Por: Abelardo De La Espriella
Twitter: @DELAESPRIELLAE
Como decían los antiguos griegos, conocerse a sí mismo es el principio de la sabiduría, y, para aproximarnos a entender lo que somos, es menester saber algo de biología, filosofía, psicología, sociología y hasta de genética, porque los vericuetos del cuerpo y de la mente son tan profundos y complejos que hay que buscar decantarlos a través de la ciencia. Si uno se conoce bien, sabrá entonces lo que quiere y hacia dónde va. Desarrollar las pulsiones de las cuales nos ha dotado la naturaleza es fundamental para alcanzar la felicidad, que, dicho sea de paso, es la primera obligación de todo ser humano. Cuando no se siguen los instintos, entonces el puerto de llegada es la mediocridad y la tristeza: en la decepción, jamás habrá piedad.
Una persona que, por ejemplo, tiene talento para la cocina o el deporte, pero que, por cosas del destino, termina estudiando o dedicándose a otra cosa muy diferente, al final de cuentas traiciona la condición de su espíritu, porque le da la espalda a la esencia de su naturaleza misma, y es así como siempre albergará un vacío en su alma. Por eso hay tanta mediocridad en el mundo; porque hay gente haciendo cosas por obligación o necesidad y no por vocación como debería ser. Ahora bien, distintas vocaciones puede guardar el corazón de una persona, pero siempre prevalecerá una de ellas sobre las demás.
En mi caso particular, he tenido una existencia plena que he vivido como la canción: a mi manera, haciendo lo que he querido y lo que me gustaba, siempre a mi ritmo. Pero actualmente vivo un trascender que se aceleró con la pandemia y el “renacimiento” de mi padre que ha sido como un haz de luz que ha venido a iluminarlo todo con más claridad. Soy un hombre creativo, un esteta por naturaleza, que percibo con los sentidos y por ello aprecio tanto el arte, la música, el buen vivir, la literatura, la naturaleza, la familia, los amigos, Italia, Colombia; en suma, la belleza. Como lo explicó Kant: la estética es la percepción de los sentidos. Hemos perdido sensibilidad, en aras de presumir tanta racionalidad, y la conciencia absoluta de ello ha sido mi despertar. Hay que romper con el autoengaño de creer que somos el ombligo del mundo o los redentores de todo. Hay que aplicar el hedonismo ético: gozar, dejar gozar, hacer gozar.
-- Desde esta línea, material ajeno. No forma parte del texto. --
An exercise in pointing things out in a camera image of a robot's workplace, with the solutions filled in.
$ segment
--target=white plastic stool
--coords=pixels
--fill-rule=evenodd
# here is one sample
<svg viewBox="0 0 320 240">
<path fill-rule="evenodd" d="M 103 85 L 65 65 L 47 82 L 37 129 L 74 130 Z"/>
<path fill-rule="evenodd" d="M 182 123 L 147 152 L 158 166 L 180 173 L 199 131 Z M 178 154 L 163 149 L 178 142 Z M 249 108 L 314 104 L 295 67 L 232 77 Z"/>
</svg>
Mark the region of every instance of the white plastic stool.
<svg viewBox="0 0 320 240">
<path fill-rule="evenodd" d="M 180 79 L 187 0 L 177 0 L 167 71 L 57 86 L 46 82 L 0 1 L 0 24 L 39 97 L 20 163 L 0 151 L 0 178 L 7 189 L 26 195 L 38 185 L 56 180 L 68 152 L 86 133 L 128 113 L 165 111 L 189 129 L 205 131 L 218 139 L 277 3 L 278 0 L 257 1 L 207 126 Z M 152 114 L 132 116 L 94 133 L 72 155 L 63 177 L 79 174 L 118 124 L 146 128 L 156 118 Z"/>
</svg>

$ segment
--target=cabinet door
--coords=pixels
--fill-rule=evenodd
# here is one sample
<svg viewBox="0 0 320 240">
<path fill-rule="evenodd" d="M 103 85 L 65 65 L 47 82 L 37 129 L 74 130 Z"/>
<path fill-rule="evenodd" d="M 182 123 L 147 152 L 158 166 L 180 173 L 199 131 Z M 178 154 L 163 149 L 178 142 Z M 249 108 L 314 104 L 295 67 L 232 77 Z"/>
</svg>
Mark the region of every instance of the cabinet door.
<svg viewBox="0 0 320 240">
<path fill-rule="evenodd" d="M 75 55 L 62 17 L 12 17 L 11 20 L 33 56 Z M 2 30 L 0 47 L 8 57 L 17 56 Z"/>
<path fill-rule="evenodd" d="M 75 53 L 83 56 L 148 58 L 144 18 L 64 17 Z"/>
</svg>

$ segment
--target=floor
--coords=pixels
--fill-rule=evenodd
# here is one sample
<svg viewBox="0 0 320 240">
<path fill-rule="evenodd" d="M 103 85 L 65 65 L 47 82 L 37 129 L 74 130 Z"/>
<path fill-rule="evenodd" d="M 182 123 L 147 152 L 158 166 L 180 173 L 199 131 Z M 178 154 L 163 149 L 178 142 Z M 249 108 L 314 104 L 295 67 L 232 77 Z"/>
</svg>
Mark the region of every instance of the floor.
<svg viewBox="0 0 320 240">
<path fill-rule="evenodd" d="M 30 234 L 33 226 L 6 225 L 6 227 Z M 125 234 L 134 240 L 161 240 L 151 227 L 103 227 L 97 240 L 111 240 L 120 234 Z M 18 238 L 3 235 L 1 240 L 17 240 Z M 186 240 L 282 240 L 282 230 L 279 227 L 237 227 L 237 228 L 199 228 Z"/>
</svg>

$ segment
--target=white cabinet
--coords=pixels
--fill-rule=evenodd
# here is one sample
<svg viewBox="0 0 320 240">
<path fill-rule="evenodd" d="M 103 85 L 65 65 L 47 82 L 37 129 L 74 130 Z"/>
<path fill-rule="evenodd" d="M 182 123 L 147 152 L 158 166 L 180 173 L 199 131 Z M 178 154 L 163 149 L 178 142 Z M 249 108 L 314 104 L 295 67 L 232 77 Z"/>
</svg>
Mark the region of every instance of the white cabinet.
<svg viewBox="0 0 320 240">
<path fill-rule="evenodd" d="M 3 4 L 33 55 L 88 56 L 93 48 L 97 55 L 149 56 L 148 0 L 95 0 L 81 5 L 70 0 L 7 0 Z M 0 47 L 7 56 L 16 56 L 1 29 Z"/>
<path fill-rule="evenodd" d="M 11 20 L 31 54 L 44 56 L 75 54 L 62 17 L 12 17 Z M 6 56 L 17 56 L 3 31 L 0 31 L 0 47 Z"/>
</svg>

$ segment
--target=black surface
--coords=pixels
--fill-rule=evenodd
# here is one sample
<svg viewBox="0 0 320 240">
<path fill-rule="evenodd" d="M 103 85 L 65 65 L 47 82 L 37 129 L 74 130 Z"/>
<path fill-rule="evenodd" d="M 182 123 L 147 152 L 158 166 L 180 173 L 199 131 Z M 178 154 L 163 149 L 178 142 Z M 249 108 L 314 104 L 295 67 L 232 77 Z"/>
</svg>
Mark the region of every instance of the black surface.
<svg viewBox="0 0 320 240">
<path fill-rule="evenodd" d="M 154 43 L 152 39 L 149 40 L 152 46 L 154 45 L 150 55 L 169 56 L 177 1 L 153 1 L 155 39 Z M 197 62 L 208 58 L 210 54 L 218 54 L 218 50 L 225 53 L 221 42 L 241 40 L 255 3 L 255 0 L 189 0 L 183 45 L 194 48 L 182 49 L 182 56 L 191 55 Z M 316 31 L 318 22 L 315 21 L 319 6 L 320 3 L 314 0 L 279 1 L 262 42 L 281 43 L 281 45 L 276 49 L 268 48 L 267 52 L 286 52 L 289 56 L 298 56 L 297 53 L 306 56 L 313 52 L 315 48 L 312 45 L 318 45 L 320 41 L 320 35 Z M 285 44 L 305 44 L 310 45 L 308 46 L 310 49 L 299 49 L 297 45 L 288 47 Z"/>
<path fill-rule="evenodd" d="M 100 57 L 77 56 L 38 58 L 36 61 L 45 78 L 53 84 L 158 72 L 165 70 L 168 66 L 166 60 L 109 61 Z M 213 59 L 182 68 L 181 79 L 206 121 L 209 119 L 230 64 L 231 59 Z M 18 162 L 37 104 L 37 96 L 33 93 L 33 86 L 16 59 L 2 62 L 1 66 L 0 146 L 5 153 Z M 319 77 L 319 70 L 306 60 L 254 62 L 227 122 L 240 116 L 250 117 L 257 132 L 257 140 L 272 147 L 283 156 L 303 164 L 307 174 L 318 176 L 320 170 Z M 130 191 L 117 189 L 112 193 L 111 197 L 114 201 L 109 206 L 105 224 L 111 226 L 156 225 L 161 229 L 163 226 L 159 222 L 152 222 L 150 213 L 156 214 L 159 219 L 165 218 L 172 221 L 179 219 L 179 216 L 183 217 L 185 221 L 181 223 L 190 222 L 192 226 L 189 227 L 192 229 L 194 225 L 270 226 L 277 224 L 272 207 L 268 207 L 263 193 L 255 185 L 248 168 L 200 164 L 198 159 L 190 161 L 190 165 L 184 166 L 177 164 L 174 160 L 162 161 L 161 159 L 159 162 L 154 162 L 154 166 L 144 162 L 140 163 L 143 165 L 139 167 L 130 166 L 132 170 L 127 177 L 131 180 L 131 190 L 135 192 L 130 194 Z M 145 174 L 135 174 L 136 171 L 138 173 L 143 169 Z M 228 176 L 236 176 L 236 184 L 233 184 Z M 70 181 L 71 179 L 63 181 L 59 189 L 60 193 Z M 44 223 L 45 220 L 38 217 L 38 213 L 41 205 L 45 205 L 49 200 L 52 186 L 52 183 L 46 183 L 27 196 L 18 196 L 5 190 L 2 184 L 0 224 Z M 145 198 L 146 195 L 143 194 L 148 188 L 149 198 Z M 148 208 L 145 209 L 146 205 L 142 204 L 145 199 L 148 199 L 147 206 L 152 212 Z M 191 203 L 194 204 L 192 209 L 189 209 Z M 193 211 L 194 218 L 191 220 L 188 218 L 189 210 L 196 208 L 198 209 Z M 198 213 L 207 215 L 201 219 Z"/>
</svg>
Sigo siendo un guerrero (es parte de mi esencia) pero me apetecen más la bacanería y la dolce vita. Lucharé cada día, sin descanso, para ser más feliz y hacer más felices a todos los que me rodean. Sé que eso se puede, pues la dicha es susceptible de crecer hasta el infinito y más allá, como dijo el gran Buzz Lightyear. El día menos pensado nos llama Saint-Exupéry y aterriza El Principito, y entonces no habrá nada que hacer. Por eso hay que vivir la vida como debe ser: más atardeceres con la mujer amada, teniendo la risa de los hijos como telón de fondo y un buen vino secundando el encuentro, más tertulias interminables con los amigos del alma, más abrazos con los padres y más preocupación y ayuda para los menos favorecidos. Carpe diem.
Estoy harto de combatir la estupidez, esa misma que ha alterado el orden de los valores y las cosas, y que está llevando a la humanidad a un foso profundo sin salida. Ya que no puedo salvar al mundo, procuraré hacer cada día mejor a mi propio “país personal”. Descubrí, después de mucho tiempo, que, como Don Quijote, estaba peleando contra molinos de viento (a lo mejor el loco soy yo por atreverme a pensar que podía contener tanto desmadre).
Si logramos perfeccionar nuestro mundo interno y familiar, a lo mejor encontremos el camino para cambiarlo todo, incluyendo a la sociedad y al país. Si tenemos en orden lo fundamental, todo lo demás será accesorio.
Nadie puede dar de lo que no tiene. En ello radica la importancia de ser felices.